Born in Hungary (1936), took the MD degree at the University Medical School of Debrecen (DOTE), Hungary, in 1961, with the Award “Sub Auspiciis Rei Publicae Popularis”. Working places: 1960-63: DOTE, Institute of Anatomy, assistant professor. 1963-73: Institute of Biology of the Hungarian Academy of Sciences, Tihany, Hungary, Vice-Director during the last 5 years of this period. 1973-76: Dipartimento di Ricerche Gerontologiche, INRCA, Ancona, Italy, scientific coordinator. 1976-79: Institute of Biology, DOTE, scientific adviser. 1979-96: founder and scientific coordinator of the “Verzár International Laboratory for Experimental Gerontology” (VILEG), being a Hungarian-Italian joint research laboratory (Debrecen-Ancona). 1982: founder, and until today Editor-in-Chief of the international scientific journal “Archives of Gerontology and Geriatrics” published by ELSEVIER. 1985: nominated as University Professor in Hungary. 1997: the DOTE established the Department of Gerontology, transforming the organization of VILEG at Debrecen. Head of this Department until the age of 65 (2001), when by the pension law had to give up this position, but has continued since than his teaching and research activity as a member of Department of Geriatrics, 3rd Medical Clinic of Faculty of Medicine, University of Debrecen, until the end of 2006, when definitively retired from his University position. In 2002: obtained the “Monte Carlo Award for Excellence in Anti-Aging Medicine”. In 2009 the A4M in US gave him the Infinity Award. In addition to Hungarian, speaks English, Italian, German and Russian. Published 280 scientific papers, including several book chapters and books. Gave about 350 scientific lectures.

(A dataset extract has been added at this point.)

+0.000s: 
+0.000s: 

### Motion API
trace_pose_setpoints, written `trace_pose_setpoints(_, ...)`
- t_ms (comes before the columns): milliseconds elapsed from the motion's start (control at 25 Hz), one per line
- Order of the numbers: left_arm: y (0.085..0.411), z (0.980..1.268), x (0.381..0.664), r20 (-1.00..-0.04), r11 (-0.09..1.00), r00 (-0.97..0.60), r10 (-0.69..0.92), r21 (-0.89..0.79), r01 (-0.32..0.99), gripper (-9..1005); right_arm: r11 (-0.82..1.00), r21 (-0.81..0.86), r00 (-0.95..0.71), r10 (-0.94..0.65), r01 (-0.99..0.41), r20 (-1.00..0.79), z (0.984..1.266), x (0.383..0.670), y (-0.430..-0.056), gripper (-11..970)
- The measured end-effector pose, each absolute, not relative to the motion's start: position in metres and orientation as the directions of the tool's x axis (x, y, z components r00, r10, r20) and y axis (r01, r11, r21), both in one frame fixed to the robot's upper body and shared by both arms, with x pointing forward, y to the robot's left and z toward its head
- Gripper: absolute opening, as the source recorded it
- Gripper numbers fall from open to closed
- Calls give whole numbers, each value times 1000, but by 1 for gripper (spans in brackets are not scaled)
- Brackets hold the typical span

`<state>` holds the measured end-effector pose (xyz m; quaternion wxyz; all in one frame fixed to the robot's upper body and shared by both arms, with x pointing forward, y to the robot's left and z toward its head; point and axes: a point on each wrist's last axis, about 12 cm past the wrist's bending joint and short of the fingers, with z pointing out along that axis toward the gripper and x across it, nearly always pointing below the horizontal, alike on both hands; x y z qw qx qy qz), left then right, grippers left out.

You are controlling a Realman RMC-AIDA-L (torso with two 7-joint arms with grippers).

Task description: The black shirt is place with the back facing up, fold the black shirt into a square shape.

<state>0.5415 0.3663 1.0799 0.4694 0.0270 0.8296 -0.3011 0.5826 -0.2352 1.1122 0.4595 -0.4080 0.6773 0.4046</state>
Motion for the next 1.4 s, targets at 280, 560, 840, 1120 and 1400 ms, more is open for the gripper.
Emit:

2011 - Aging May Be Considered as an Adult Growth Hormone Deficiency Syndrome (AGHDS): This Statement Offers a Solid Basis for a General Consensus of Gerontologists

During the recent years, there has been an unusually strong confrontation of views between the American Medical Association (1) and The American Academy of Anti-Aging Medicine (A4M) (2).  This conflict called our attention once again to the problem of the lack of consensus of gerontologists on the the basic nature of the aging process. Evidently, in a short lecture is impossible to treat all the relevant aspects of this complicated story. Nevertheless, this author will attempt to point out the main issues of theoretical feasibility of such a consensus, starting from the human GH-replacement therapy. There is no doubt that this replacement shows extensive beneficial effects against aging. The comprehensive explanation of the aging process called “membrane hypothesis of aging” (MHA) (3) offers a well-established, solid basis for the interpretation of the observed beneficial effects of the hGH. Namely, this species-specific pituitary peptide hormone has receptors in the plasma membrane of practically all types of cells (4), and its production decays about 16% per decade after having reached the maturity. In some individuals this decay is even much faster, causing the so-called adult growth hormone deficiency syndrome (AGHDS). The activation of the GH-receptors stimulates the membrane transport functions, rehydrates the intracellular colloids, speeds up protein synthesis and turnover, and activates a great number of cellular functions, all observed so far (4). Independently from the above conflict of views on the nature of aging, all these anti-aging effects require an independent, open-minded approach to the problem, and forces us to better understand the results of aging research. This may help to clarify also the wide variety of contradictions of the theoretical gerontology, which had resolved very few issues so far. On the other hand, both the human society and the health authorities expect from the basic research that gerontologists can finally identify at least the basic biological mechanisms of aging. The achievement of such a consensus seems to be feasible and useful for the future of both the aging population and the actually existing field of aging research.